The Willapa Hills Trail passes through the town.

==Government and politics==

Presidential Elections Results
| Year | Republican | Democratic | Third parties |
|---|---|---|---|
| 2008 | 66.7% 112 | 30.4% 51 | 3.0% 5 |
| 2012 | 65.3% 111 | 31.2% 53 | 3.5% 6 |
| 2016 | 76.4% 136 | 20.2% 36 | 3.4% 6 |
| 2020 | 75.4% 178 | 22.9% 54 | 1.7% 4 |
| 2024 | 76.3% 177 | 22.8% 53 | 0.9% 2 |

===Politics===
As Dryad is an unincorporated community, there are no defined bounds, and the precinct may be incongruous with the census boundaries.

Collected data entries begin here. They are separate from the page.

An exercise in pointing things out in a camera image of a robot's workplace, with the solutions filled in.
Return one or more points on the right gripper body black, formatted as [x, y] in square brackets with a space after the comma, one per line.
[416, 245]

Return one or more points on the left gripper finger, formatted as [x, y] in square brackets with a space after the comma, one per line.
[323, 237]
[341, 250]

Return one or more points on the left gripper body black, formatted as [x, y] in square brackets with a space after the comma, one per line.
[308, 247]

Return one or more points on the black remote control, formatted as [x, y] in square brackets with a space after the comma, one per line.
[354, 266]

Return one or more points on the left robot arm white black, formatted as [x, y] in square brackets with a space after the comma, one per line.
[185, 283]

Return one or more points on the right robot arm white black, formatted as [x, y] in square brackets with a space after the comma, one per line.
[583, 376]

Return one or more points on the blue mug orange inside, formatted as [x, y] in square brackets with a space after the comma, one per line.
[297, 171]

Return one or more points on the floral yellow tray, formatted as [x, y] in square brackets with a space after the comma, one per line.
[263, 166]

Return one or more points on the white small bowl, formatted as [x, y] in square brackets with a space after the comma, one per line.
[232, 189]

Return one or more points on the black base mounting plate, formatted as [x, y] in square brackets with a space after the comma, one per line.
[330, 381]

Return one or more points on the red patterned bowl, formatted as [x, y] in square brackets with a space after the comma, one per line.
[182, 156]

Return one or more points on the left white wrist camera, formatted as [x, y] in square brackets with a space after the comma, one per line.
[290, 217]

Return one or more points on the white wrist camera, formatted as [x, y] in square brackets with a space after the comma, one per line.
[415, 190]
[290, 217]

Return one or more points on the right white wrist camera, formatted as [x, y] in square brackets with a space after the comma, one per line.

The 2020 election included 2 votes for candidates of the Libertarian Party. In the 2024 election, there was one vote cast for Robert F. Kennedy Jr..

==Education==
Dryad once had a school that taught all levels, from elementary to high school. After two consolidations with the Pe Ell school district in the late-1930s and during World War II, the schoolhouse became an apartment building.